Old Boris would have been on Sunak’s side in spending money, but minimising the spring lockdown. Since getting a bad Covid-19 attack himself, New Boris – I have abandoned the hope he might be Good Boris – is more open to caution and flirted with the idea of a “fortnight firewall” to stem the autumn second wave that was both predictable and predicted. No.10 denies that Sunak threatened to resign if he did. But the partial lockdown, in tandem with a struggling T-and-T system, has been enough to drive small firms, theatres, minor football clubs and swathes of the hospitality sector to despair.

Just as they were climbing out of the pit (“Sunak Specials £1.99 a pint” says the poster outside my local Wetherspoons) they get pushed back down again in many parts of the country. Many – not all – universities’ plans to welcome students back have proved inadequate. Some students have been reckless or self-pitying: this is not the siege of Leningrad. But the police feel overwhelmed and unloved. Locally-led track-and-trace systems to measure local restrictions create difficulties too, but they seem to work better than top-down rule by tactical adjustment. Much like Nicola Sturgeon and Tory backbenchers, serious council leaders in major cities complain that Whitehall fails to consult.

Even in a major crisis it is always a temptation for media to focus on the froth. Is Sunak planning a leadership bid? I suspect not, it’s certainly unwise because a cornered No.10 will not find it hard to identify his “eat out to help out” scheme as a superspreader and to scare voters over tax. Has Boris’s cronyism over-reached itself in floating Paul (“Enemies of the People”) Dacre as a potential chair of Ofcom as well as pioneering Young Fogey, Charles Moore, to chair the BBC? Probably not. My hunch is that Dacre’s candidacy is an expendable dead cat – intended to make us grateful that it’s only Moore, a clever man ill-qualified for a multi-media job which looks more powerful than it is.
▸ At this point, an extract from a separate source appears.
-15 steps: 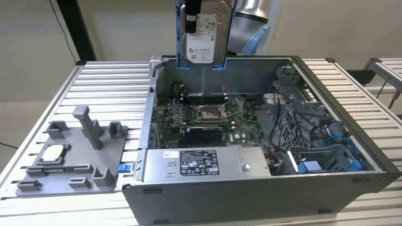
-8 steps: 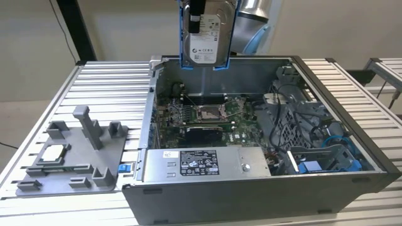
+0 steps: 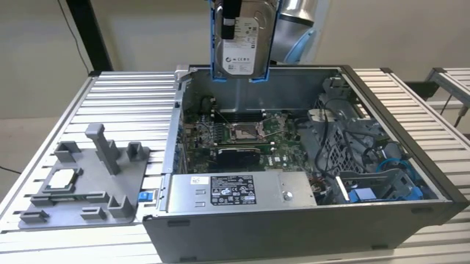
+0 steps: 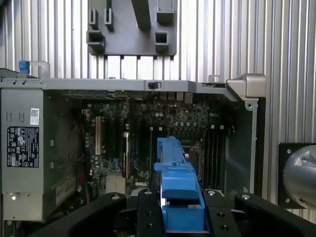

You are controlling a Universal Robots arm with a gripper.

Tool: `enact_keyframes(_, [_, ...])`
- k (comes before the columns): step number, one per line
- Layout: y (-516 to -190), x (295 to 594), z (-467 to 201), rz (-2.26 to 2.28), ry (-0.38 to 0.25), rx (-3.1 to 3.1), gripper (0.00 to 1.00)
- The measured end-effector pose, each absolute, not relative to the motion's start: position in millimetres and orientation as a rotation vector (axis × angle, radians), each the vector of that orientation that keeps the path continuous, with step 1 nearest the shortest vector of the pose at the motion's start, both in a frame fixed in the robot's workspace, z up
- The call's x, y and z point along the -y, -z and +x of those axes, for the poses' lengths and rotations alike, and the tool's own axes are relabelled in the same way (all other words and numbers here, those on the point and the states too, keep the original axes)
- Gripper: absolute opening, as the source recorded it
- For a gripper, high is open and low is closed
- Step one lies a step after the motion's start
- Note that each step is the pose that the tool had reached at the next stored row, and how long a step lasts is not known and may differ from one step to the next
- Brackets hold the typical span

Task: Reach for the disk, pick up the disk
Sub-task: 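Pick up the disk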

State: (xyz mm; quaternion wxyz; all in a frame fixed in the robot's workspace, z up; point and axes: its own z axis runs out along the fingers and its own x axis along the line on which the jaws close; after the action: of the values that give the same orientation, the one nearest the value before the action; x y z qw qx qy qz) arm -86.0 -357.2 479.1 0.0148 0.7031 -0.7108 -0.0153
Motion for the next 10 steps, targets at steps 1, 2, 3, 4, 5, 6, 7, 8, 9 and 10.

In other words these are distractions from the substance, as culture warfare usually is. Just look at Trump, a braggart and a rogue, but a crafty one who knows how to flatter his base. It should sober us all to realise that the contents of the president’s tax files – he has fought for years to prevent publication – may not be enough to guarantee rejection by US voters. But we have become so polarised in our views, so eager to denounce those we disagree with as knaves or fools – I know, I do it too – that we risk destroying the very freedoms we claim to value.
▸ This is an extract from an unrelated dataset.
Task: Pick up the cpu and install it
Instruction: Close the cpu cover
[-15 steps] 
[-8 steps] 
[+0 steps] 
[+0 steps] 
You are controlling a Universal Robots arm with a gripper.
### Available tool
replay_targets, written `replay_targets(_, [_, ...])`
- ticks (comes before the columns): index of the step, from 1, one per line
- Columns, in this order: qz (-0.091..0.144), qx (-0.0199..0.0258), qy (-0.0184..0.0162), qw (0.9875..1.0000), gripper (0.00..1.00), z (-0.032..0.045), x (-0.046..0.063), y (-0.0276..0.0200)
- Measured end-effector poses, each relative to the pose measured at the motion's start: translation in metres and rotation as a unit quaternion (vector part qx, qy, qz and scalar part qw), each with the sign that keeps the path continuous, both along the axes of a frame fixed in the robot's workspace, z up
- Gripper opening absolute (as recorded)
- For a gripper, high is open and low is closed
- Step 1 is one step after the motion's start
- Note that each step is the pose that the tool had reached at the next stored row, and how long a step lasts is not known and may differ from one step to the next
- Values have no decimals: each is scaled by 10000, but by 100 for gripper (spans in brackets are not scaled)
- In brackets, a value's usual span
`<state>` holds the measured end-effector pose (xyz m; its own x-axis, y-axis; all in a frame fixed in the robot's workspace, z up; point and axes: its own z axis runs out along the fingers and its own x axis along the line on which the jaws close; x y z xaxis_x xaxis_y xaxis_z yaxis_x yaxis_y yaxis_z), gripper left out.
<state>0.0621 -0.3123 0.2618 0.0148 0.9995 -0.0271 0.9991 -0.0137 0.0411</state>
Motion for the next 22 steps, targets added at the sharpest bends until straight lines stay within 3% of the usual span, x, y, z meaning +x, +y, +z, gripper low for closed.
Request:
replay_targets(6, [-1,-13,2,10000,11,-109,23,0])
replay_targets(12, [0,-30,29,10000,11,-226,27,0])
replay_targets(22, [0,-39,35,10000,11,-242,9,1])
In the past week both Keir Starmer and Ed Davey, new-but-old leader of the Lib Dems, have offered their supporters virtual-conference speeches that have not resonated as they might have done in more normal, hopeful times. A few serious analysts are starting to wonder if the threat to Johnson’s leadership comes not from Starmer and Co, let alone the Corbynite-Podemos-Syriza (remember them?) left. Not even from what used to be the mainstream centre-right, Jeremy Hunt and the Tories in exile.

No, public anger at failed management of Covid-19 and of Brexit by the people who gave us run-down public services, a cash-strapped NHS and disorder at the borders, might generate a mutant strain of Farage-ism and Laurence Fox’s half-baked ideas. Not just here either. Only if Trump is defeated and leaves the Oval Office can the rest of the world catch its breath and optimism take fresh heart. Asylum seekers to be shipped to Ascension Island? No, Priti, it isn’t going to happen.